Editor’s Note: This article is the first of a two-part series examining how South Korea is moving beyond headline investments in AI compute toward embedding AI into real production systems. In this essay, the authors analyze the South Korean government’s AI policy and the financing and tools designed to operationalize it, in addition to the structural constraints to AI adoption.
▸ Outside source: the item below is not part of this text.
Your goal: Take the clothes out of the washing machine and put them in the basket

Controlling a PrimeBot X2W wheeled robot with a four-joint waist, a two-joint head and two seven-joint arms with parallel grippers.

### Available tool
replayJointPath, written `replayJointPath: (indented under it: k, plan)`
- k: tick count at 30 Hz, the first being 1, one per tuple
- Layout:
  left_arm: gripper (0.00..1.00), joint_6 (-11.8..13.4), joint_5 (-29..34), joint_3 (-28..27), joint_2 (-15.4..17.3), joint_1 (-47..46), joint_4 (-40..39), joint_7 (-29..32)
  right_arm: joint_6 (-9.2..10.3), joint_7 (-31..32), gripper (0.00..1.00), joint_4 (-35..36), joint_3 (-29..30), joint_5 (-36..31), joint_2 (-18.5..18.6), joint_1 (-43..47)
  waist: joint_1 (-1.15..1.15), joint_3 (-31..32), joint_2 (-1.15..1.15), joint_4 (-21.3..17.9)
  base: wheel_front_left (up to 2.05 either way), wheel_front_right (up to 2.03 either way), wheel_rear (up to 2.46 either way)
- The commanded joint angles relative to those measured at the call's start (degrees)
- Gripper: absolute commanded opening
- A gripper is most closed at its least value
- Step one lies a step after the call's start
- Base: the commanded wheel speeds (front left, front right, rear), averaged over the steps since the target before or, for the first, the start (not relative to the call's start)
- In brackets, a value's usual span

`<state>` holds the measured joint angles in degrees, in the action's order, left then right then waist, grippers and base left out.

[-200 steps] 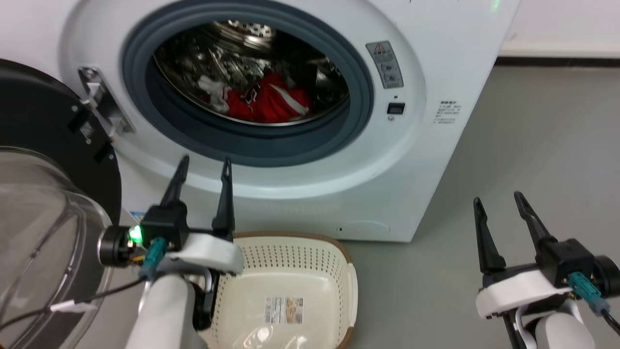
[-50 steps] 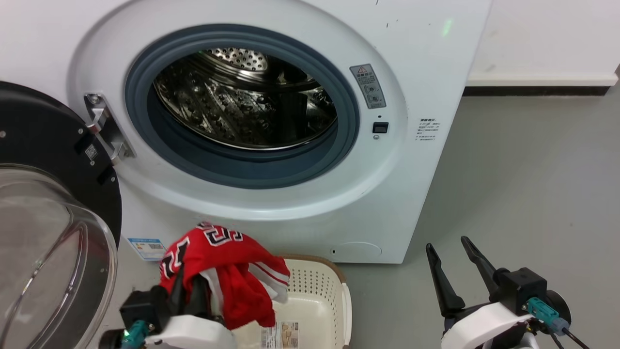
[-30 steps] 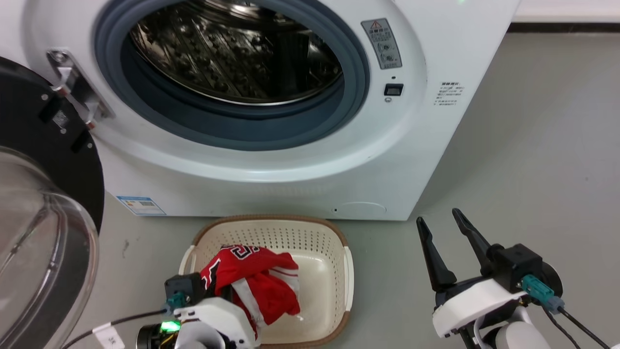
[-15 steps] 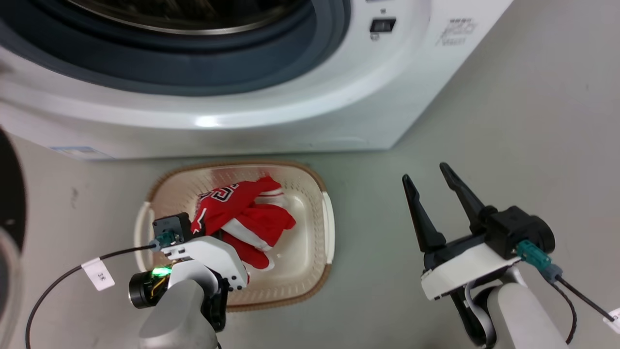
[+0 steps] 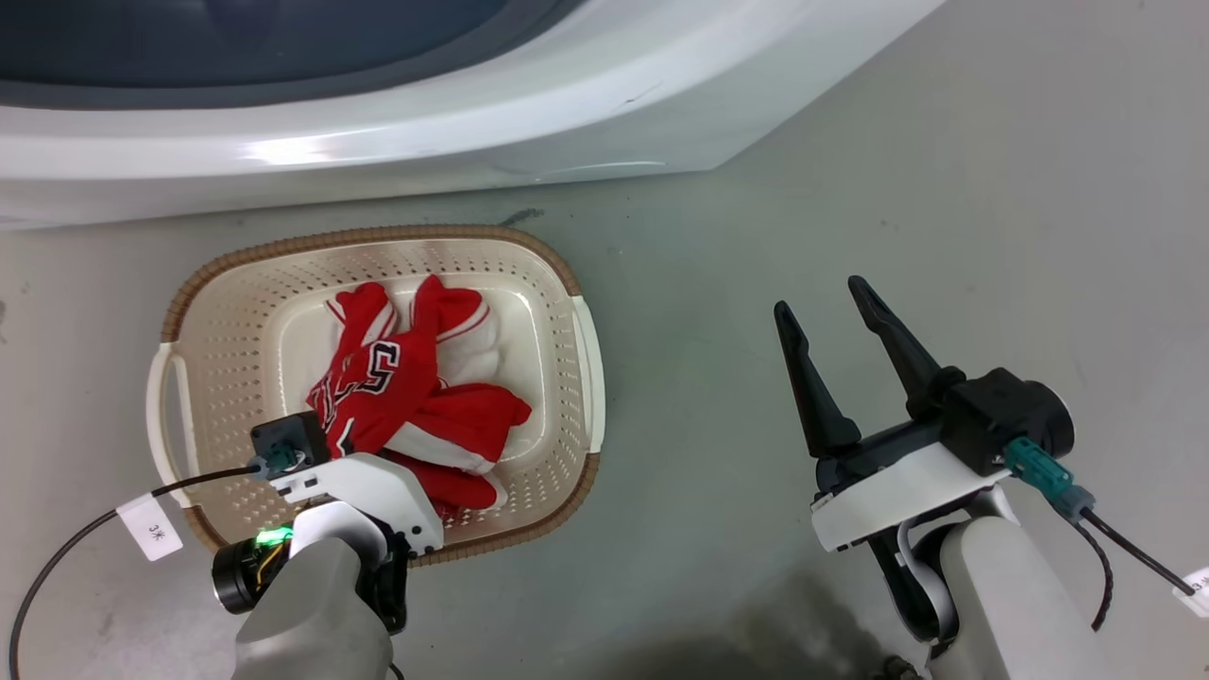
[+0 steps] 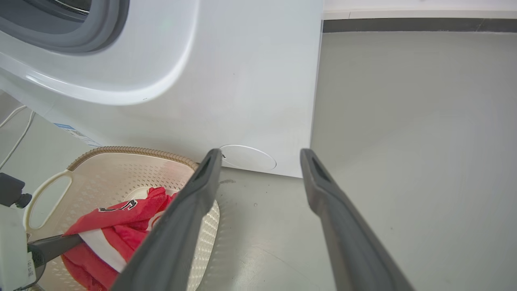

By James Kim, Director, Korea Program
The Lee Jae Myung administration has placed AI at the forefront of its economic policy by announcing an “economic blueprint ” built around 30 priority projects, half of which are devoted to AI, with the other half aimed at building an “ultra innovative economy.” The announcement served as an important signal to confirm South Korea’s ambition to use AI as a core engine of growth and competitiveness. The strategy is built around two objectives: 1) guide and assist AI adoption across industries; and 2) seek greater self-reliance by strengthening domestic capabilities and reducing dependence on external suppliers for critical inputs (i.e., raw materials and energy). To operationalize this agenda, the government designated the National Growth Fund as a public financing vehicle, valued at approximately KRW 150 trillion (approximately $100 billion). The fund consists of equal contributions from the Advanced Strategic Industry Fund and government-backed bonds and capital managed by the Korea Development Bank.
The announcement has already generated a sufficient buzz among investors, who see this effort as an opportunity to amplify private investment. Some key players have already begun to make significant moves. For instance, the SK Group, in partnership with Amazon Web Services (AWS), broke ground in September for a data center in Ulsan worth $5 billion. NVIDIA also announced that it would supply more than 260,000 Blackwell AI chips to Korea, with allocations spanning public and private sector clients. Companies like Samsung Electronics and SK Hynix have also made additional commitments to expand their high-bandwidth memory production for AI application, which is becoming increasingly important as we enter the era of large AI models.
So far, most of the announcements have focused on the compute side of the equation. But both South Korean industry specialists and government officials acknowledge that there is more to AI than compute. There is a greater realization that the next big thing in AI will be its application, which will be translated into actionable outcomes and physical products. Already, we are seeing glimpses of this transition as AI is being embedded into production workflows. Variance is being reduced, feedback loops are being tightened, and cycle time is being compressed.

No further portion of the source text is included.